* [EXERCISE BRIEF]: A complete copy of the entries, exactly as written, is the expected result.

* [GIVEN RECORDS]:

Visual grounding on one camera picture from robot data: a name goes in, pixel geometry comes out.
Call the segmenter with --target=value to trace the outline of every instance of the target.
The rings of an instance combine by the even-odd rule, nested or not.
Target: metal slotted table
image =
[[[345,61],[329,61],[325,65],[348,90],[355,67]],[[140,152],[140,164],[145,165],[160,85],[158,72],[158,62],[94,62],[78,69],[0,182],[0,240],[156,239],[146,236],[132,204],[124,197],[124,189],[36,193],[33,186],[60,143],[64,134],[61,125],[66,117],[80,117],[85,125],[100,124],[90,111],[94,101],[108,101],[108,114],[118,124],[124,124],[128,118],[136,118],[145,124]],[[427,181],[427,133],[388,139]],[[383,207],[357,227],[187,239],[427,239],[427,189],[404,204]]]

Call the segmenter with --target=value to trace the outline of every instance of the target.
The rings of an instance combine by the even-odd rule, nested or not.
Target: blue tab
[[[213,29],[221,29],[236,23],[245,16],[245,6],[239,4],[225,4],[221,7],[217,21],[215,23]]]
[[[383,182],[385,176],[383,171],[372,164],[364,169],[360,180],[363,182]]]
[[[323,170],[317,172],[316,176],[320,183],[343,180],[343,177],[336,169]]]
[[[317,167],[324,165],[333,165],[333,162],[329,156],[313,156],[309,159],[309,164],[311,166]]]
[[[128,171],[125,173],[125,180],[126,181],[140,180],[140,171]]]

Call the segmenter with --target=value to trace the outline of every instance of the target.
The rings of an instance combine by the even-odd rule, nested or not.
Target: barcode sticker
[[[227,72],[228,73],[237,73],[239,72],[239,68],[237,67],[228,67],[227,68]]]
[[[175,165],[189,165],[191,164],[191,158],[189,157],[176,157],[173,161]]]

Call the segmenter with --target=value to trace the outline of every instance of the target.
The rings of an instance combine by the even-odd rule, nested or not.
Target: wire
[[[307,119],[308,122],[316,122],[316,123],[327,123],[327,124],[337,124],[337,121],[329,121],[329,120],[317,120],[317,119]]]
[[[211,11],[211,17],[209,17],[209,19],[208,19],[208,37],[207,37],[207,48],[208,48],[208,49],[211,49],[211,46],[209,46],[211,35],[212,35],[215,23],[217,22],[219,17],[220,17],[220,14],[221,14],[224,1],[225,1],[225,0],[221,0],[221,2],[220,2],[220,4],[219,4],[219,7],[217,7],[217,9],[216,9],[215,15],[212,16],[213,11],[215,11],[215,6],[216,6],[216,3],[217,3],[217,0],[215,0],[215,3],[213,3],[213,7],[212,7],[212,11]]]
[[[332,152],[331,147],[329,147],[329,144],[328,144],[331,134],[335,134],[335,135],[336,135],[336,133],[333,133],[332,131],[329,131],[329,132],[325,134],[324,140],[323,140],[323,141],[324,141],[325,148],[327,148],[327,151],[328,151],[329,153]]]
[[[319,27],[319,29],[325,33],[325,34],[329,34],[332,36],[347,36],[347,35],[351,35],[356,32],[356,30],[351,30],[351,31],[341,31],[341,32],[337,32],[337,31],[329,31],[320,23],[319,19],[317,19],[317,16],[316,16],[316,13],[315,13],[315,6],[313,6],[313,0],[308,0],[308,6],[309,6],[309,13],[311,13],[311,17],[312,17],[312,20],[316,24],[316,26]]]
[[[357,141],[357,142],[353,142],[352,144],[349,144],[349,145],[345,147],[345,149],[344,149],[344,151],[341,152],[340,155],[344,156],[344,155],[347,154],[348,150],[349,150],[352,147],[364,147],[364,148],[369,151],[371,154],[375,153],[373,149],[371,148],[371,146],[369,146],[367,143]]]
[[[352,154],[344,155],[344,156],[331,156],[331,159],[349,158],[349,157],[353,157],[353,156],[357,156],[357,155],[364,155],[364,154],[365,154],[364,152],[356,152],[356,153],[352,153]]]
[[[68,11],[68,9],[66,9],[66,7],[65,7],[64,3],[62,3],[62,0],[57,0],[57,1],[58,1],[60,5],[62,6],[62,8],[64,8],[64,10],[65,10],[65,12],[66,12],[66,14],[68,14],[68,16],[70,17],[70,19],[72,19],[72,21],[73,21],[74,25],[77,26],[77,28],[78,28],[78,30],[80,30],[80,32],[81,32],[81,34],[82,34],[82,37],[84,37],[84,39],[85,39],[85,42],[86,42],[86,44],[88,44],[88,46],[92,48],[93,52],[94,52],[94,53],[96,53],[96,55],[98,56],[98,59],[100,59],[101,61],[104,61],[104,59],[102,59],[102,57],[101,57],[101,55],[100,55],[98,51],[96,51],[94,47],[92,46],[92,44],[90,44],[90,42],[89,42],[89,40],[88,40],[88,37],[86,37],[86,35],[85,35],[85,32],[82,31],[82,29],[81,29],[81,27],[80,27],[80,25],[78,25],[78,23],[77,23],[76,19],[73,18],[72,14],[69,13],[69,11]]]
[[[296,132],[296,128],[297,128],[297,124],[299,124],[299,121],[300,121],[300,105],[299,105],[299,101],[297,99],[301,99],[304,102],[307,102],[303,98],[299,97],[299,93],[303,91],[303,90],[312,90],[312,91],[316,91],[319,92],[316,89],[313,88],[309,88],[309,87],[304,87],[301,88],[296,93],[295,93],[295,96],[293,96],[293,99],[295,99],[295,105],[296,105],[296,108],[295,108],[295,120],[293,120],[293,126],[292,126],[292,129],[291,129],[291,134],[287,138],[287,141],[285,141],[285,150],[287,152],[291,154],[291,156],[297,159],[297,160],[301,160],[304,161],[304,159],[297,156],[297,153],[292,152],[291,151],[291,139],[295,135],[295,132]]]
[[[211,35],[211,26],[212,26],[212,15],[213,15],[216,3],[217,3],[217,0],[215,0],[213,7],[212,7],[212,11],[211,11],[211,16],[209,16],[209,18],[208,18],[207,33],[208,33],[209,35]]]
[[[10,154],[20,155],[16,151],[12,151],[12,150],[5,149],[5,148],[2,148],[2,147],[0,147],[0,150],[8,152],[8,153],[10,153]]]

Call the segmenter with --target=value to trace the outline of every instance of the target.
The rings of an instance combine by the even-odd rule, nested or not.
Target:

* [SOLUTION]:
Visual grounding on one camera picture from robot data: a name goes in, pixel geometry comes out.
Call the segmenter with --target=value to trace the outline of every instance of the target.
The rings of an instance combine by the even-odd rule, nested or not.
Target: metal slotted table
image =
[[[345,61],[329,61],[325,65],[348,90],[355,67]],[[140,152],[140,164],[145,165],[160,85],[158,72],[158,62],[94,62],[78,69],[0,182],[0,240],[156,239],[146,236],[132,204],[124,197],[124,189],[36,193],[33,186],[60,143],[64,134],[61,125],[66,117],[80,117],[85,125],[100,124],[90,111],[94,101],[108,101],[108,114],[118,124],[124,124],[128,118],[136,118],[145,124]],[[427,181],[427,133],[388,139]],[[383,207],[357,227],[187,239],[427,239],[427,189],[404,204]]]

Call the segmenter with --target=value to trace the outline of every instance of the target.
The rings of an instance combine by the even-odd rule, nested or not.
Target: blue tab
[[[213,29],[221,29],[236,23],[245,16],[245,6],[239,4],[225,4],[221,7],[217,21],[215,23]]]
[[[383,182],[385,176],[383,171],[372,164],[364,169],[360,180],[363,182]]]
[[[323,170],[317,172],[316,176],[320,183],[343,180],[343,177],[336,169]]]
[[[317,167],[324,165],[333,165],[333,162],[329,156],[313,156],[309,159],[309,164],[311,166]]]
[[[128,171],[125,173],[125,180],[126,181],[140,180],[140,171]]]

Call the segmenter with --target=value to trace the outline of every instance of the target.
The rings of an instance combine by the even-odd rule, nested or not.
Target: barcode sticker
[[[227,72],[228,73],[237,73],[239,72],[239,68],[237,67],[228,67],[227,68]]]
[[[175,165],[189,165],[191,164],[191,158],[189,157],[176,157],[173,161]]]

Call the segmenter with --target=value to trace the outline of every instance of the target.
The rings of an instance combine by the even-odd rule, nested or not.
Target: wire
[[[307,119],[308,122],[316,122],[316,123],[327,123],[327,124],[337,124],[337,121],[329,121],[329,120],[317,120],[317,119]]]
[[[211,11],[211,17],[209,17],[209,19],[208,19],[208,37],[207,37],[207,48],[208,48],[208,49],[211,49],[211,46],[209,46],[211,35],[212,35],[215,23],[217,22],[219,17],[220,17],[220,14],[221,14],[224,1],[225,1],[225,0],[221,0],[221,2],[220,2],[220,4],[219,4],[219,7],[217,7],[217,9],[216,9],[215,15],[212,16],[213,11],[215,11],[215,6],[216,6],[216,3],[217,3],[217,0],[215,0],[215,3],[213,3],[213,7],[212,7],[212,11]]]
[[[332,152],[331,147],[329,147],[329,144],[328,144],[331,134],[335,134],[335,135],[336,135],[336,133],[333,133],[332,131],[329,131],[329,132],[325,134],[324,140],[323,140],[323,141],[324,141],[325,148],[327,148],[327,151],[328,151],[329,153]]]
[[[319,27],[319,29],[325,33],[325,34],[329,34],[332,36],[347,36],[347,35],[351,35],[356,32],[356,30],[351,30],[351,31],[341,31],[341,32],[337,32],[337,31],[329,31],[320,23],[319,19],[317,19],[317,16],[316,16],[316,13],[315,13],[315,6],[313,6],[313,0],[308,0],[308,6],[309,6],[309,13],[311,13],[311,17],[312,17],[312,20],[316,24],[316,26]]]
[[[357,141],[357,142],[353,142],[352,144],[349,144],[349,145],[345,147],[345,149],[344,149],[344,151],[341,152],[340,155],[344,156],[344,155],[347,154],[348,150],[349,150],[352,147],[364,147],[364,148],[369,151],[371,154],[375,153],[373,149],[371,148],[371,146],[369,146],[367,143]]]
[[[352,154],[344,155],[344,156],[331,156],[331,159],[349,158],[349,157],[353,157],[353,156],[357,156],[357,155],[364,155],[364,154],[365,154],[364,152],[356,152],[356,153],[352,153]]]
[[[68,11],[68,9],[66,9],[66,7],[65,7],[64,3],[62,3],[62,0],[57,0],[57,1],[58,1],[60,5],[62,6],[62,8],[64,8],[64,10],[65,10],[65,12],[66,12],[66,14],[68,14],[68,16],[70,17],[70,19],[72,19],[72,21],[73,21],[74,25],[77,26],[77,28],[78,28],[78,30],[80,30],[80,32],[81,32],[81,34],[82,34],[82,37],[84,37],[84,39],[85,39],[85,42],[86,42],[86,44],[88,44],[88,46],[92,48],[93,52],[94,52],[94,53],[96,53],[96,55],[98,56],[98,59],[100,59],[101,61],[104,61],[104,59],[102,59],[102,57],[101,57],[101,55],[100,55],[98,51],[96,51],[94,47],[92,46],[92,44],[90,44],[90,42],[89,42],[89,40],[88,40],[88,37],[86,37],[86,35],[85,35],[85,32],[82,31],[82,29],[81,29],[81,27],[80,27],[80,25],[78,25],[78,23],[77,23],[76,19],[73,18],[72,14],[69,13],[69,11]]]
[[[296,132],[296,128],[297,128],[297,124],[299,124],[299,121],[300,121],[300,105],[299,105],[299,101],[297,99],[301,99],[304,102],[307,102],[303,98],[299,97],[299,93],[303,91],[303,90],[312,90],[312,91],[316,91],[319,92],[316,89],[313,88],[309,88],[309,87],[304,87],[301,88],[296,93],[295,93],[295,96],[293,96],[293,99],[295,99],[295,105],[296,105],[296,108],[295,108],[295,120],[293,120],[293,126],[292,126],[292,129],[291,129],[291,134],[287,138],[287,141],[285,141],[285,150],[287,152],[291,154],[291,156],[297,159],[297,160],[301,160],[304,161],[304,159],[297,156],[297,153],[292,152],[291,151],[291,139],[295,135],[295,132]]]
[[[211,35],[211,26],[212,26],[212,15],[213,15],[216,3],[217,3],[217,0],[215,0],[213,7],[212,7],[212,11],[211,11],[211,16],[209,16],[209,18],[208,18],[207,33],[208,33],[209,35]]]
[[[10,154],[20,155],[16,151],[12,151],[12,150],[5,149],[5,148],[2,148],[2,147],[0,147],[0,150],[8,152],[8,153],[10,153]]]

Call the segmenter with --target=value to trace the outline of every instance of the target.
The rings of an instance combine by the even-odd rule, nested or not.
Target:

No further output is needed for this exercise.